At the moment, IBM has not converged down PCI-Express 5.0 with the Power10 chip to its BlueLink SerDes, and it is not clear why. Power10 has two discrete PCI-Express 5.0 controllers for a total of 32 lanes, and IBM says in its presentation that in a Power10 DCM, the socket has 64 lanes (four controllers) running at 32 GT/sec. In the past, the difference between BlueLink ports and NUMA ports and PCI-Express ports used to be speed. With the Power9 chip, for instance, PCI-Express 4.0 controllers ran at 16 GHz and the local NUMA links spanning up to four sockets also ran at 16 GHz while the BlueLink ports (including those supporting Nvidia’s NVLink protocol and those supporting remote NUMA links to scale out to 16 sockets in Power Systems) ran at a faster 25 GHz. The local NUMA links had 32 lanes and the remote NUMA links had 24 lanes. Our point is this: PCI-Express 5.0 runs at 32 Gb/sec, just like the updated PowerAXON and OMI BlueLink ports, so go figure. There are probably things that the PCI-Express controller needs that BlueLink doesn’t have, or the native PCI-Express 5.0 controller design was more energy efficient or more energy efficient or just plain done and easy.

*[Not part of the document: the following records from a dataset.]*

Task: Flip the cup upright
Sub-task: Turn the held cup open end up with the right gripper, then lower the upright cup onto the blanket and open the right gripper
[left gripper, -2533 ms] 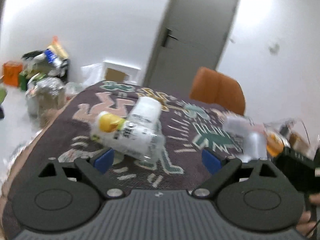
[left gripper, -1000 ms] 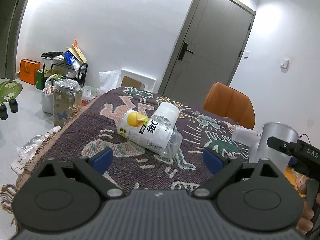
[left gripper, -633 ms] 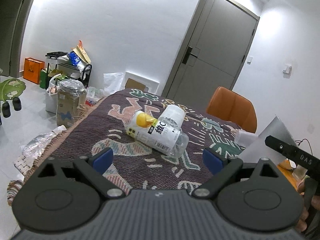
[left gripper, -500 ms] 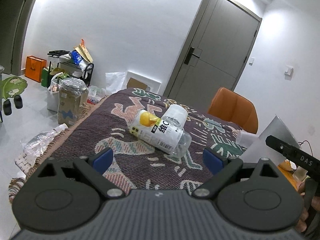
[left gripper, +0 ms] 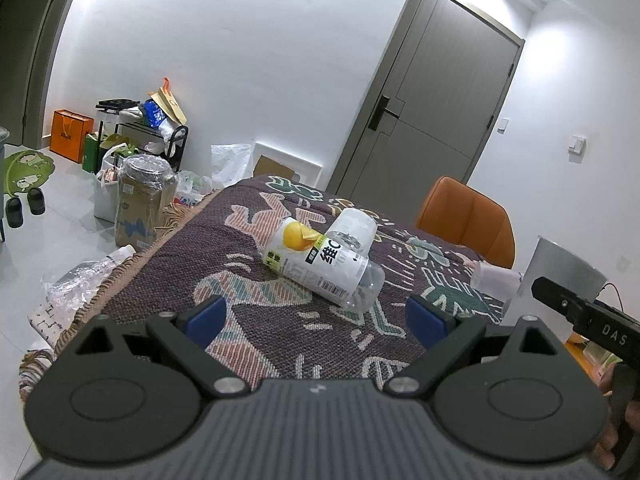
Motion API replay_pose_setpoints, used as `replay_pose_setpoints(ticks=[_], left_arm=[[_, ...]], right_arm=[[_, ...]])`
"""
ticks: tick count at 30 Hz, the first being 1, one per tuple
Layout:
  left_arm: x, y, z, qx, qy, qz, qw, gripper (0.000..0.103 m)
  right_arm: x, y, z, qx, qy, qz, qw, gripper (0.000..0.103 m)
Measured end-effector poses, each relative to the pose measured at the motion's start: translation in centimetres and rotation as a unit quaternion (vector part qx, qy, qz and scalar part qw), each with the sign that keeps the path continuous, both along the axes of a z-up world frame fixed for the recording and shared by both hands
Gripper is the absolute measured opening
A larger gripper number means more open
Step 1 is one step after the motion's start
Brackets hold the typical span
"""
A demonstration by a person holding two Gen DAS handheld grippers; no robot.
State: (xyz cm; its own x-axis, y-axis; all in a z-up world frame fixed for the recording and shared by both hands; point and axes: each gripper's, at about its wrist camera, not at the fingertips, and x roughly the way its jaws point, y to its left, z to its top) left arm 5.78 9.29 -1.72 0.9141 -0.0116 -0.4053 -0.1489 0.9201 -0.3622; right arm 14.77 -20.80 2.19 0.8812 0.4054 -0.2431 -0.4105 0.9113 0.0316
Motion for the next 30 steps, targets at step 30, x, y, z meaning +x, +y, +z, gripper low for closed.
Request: replay_pose_setpoints(ticks=[30], left_arm=[[-0.3, -2.6, 0.7, 0.042, 0.003, -0.02, 0.9989, 0.097]], right_arm=[[-1.5, -2.8, -0.3, 0.023, 0.046, 0.013, 0.999, 0.092]])
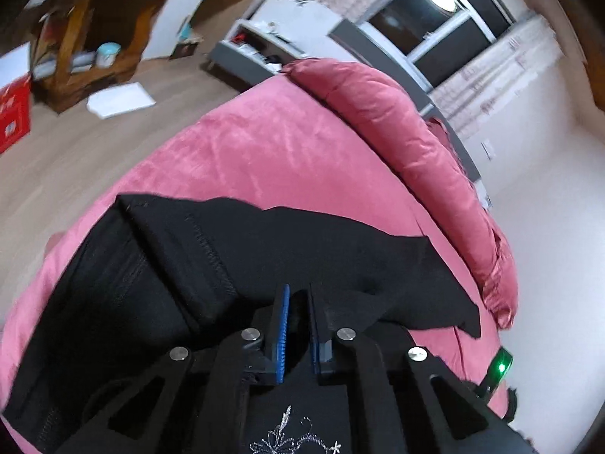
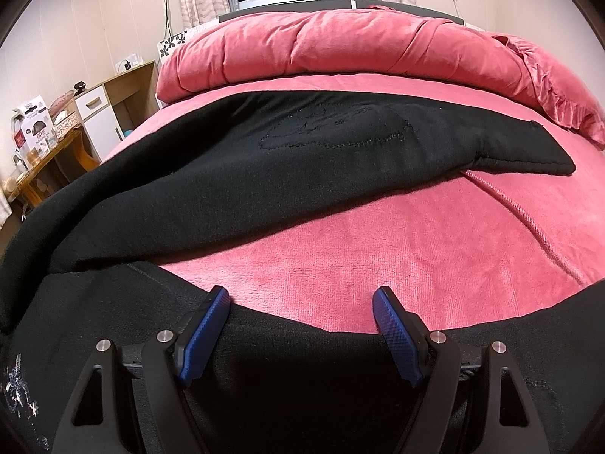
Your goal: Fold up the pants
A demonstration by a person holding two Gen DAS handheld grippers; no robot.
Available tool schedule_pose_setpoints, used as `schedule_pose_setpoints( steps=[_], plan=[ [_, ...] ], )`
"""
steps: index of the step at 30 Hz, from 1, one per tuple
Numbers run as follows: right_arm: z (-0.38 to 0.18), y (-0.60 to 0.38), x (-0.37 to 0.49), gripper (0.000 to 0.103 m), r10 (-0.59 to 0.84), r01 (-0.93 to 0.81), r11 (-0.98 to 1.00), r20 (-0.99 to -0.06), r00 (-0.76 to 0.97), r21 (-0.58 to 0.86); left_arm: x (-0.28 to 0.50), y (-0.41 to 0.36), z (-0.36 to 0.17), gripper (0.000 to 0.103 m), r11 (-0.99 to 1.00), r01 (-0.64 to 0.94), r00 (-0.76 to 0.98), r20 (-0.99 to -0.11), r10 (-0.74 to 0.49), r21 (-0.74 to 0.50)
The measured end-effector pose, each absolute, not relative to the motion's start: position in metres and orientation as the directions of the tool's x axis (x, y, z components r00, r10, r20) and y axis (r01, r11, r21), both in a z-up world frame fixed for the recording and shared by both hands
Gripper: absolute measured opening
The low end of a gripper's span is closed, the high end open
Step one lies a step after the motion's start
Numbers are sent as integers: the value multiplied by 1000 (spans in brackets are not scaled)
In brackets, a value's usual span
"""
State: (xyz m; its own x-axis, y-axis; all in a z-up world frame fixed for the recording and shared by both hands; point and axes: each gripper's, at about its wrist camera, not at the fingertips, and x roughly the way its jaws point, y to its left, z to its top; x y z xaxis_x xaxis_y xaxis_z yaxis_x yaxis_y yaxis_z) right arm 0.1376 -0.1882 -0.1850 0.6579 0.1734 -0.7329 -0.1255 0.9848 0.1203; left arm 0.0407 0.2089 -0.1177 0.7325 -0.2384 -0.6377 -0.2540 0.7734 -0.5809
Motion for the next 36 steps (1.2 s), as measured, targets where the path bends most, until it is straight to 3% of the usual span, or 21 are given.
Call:
schedule_pose_setpoints(
  steps=[6,9,14,17,21,23,24,25,26,29,33,36],
  plan=[
    [-173,-194,140,79,196,-104,980,-766,612,167,19,210,-94,7,801,-167,733,-616,-289,-574],
    [-149,-215,137,79,263,-43,951,-722,640,307,-3,212,-89,7,818,-131,720,-620,-310,-560],
    [-107,-215,173,82,331,-55,916,-673,662,397,-29,200,-97,7,832,-89,684,-641,-349,-547],
    [-109,-195,220,85,376,-44,904,-744,552,425,-35,191,-104,7,836,-74,653,-661,-371,-543],
    [-127,-187,265,84,299,85,916,-806,511,393,-41,191,-98,7,836,-63,664,-648,-373,-545],
    [-138,-189,279,73,299,112,908,-814,498,403,-41,192,-96,7,835,-64,672,-642,-370,-547],
    [-141,-193,286,51,310,121,901,-812,494,417,-41,194,-94,7,832,-64,676,-637,-370,-551],
    [-142,-198,290,20,326,124,892,-808,490,434,-40,197,-92,7,831,-65,680,-634,-369,-553],
    [-140,-201,291,8,359,119,877,-798,485,466,-38,201,-89,7,831,-68,687,-629,-363,-553],
    [-104,-217,270,7,428,39,843,-714,554,536,-35,223,-78,6,808,-94,733,-590,-339,-581],
    [-60,-228,211,8,469,-106,843,-626,622,527,-38,266,-59,6,746,-130,804,-510,-306,-653],
    [-51,-233,151,8,521,-186,824,-585,622,535,-44,282,-54,6,748,-144,815,-506,-281,-648]
  ],
)
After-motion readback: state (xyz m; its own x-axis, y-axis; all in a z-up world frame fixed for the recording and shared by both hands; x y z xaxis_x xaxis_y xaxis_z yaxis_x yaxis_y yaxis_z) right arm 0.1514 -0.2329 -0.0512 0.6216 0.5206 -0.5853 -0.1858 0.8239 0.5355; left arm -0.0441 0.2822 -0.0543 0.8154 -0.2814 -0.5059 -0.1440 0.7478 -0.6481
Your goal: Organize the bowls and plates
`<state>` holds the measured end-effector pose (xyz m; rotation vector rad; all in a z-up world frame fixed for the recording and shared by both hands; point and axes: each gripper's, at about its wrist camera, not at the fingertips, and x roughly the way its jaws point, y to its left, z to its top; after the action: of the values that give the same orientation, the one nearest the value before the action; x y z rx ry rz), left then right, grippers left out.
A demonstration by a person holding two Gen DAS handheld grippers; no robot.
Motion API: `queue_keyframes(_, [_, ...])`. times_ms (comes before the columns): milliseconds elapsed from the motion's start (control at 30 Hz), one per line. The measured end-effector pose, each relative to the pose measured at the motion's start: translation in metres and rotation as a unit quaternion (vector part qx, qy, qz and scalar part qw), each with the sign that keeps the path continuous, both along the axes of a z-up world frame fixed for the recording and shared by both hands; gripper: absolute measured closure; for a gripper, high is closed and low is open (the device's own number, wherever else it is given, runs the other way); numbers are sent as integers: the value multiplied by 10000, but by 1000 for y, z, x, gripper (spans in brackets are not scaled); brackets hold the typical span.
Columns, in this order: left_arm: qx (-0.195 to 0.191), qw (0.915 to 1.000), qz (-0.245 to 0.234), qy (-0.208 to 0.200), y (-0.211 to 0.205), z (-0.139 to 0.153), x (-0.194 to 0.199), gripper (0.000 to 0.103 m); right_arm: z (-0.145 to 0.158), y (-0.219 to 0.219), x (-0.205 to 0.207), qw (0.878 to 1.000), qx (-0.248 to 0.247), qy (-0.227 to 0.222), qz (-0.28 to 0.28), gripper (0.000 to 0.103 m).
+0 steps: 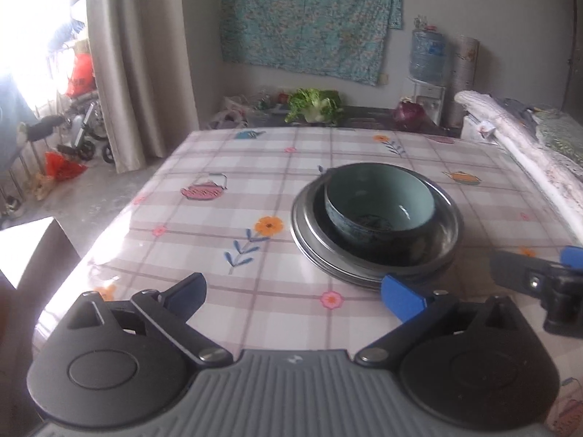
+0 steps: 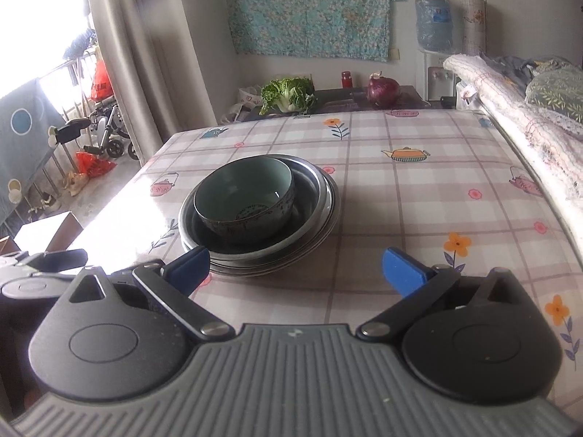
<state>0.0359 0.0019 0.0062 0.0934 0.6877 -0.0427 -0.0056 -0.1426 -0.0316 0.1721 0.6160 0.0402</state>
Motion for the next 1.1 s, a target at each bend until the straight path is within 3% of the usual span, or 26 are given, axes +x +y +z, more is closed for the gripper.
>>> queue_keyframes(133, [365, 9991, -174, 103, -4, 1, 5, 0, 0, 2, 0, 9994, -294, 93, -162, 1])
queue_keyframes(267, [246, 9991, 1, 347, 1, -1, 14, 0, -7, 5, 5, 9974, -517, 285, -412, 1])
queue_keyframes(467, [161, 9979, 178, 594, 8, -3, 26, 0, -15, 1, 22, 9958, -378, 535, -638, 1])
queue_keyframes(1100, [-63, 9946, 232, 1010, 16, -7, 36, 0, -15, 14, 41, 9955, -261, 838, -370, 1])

Here is an important image to consider when thinking about Power10:

There are a lot of things to consider in this chart, so let’s step through it. Coming out of the right side is the main tier DDR4 DRAM memory, which can scale up to 4 TB per socket across those pair of OMI SerDes left and right on the Power10 chip, and can deliver 410 GB/sec of bandwidth (presumably at DDR4-3200 speeds of 3.2 GHz) using the DDR4 buffer chip from MicroChip and only adding a mere 10 nanoseconds to memory latency. And when DDR5 memory is out, customers will be able to still use the OMI SerDes to drive it, and MicroChip will come out with a new buffer that translates the differential signaling to the DDR5 protocol.

These OMI interfaces will also, in theory, allow for the attachment of storage class memories – think 3D XPoint or PCM that are byte addressable like DRAM – and this is where that 2 PB addressable space will come in handy in many scenarios. When and if Micron Technology and others get persistent memory out the door. Right now, Intel has a lock on 3D XPoint (really a tweak of ReRAM) memory in DIMM form factors, but that won’t hold forever. The other interesting scenario you see on the right hand side of that chart above is a hypothetical GDDR6 memory module, which could supply up to 800 GB/sec of sustained memory bandwidth, nearly filling that 1 TB/sec of aggregate bandwidth in the OMI SerDes pipes and delivering a little more than half of the 1.55 TB/sec bandwidth of the HBM2 stacked memory that an Ampere A100 GPU accelerator does – without the grief of memory stacking and an interposer and packaging substrates to link that HBM2 memory to the CPU complex.

This is a very interesting possibility, indeed.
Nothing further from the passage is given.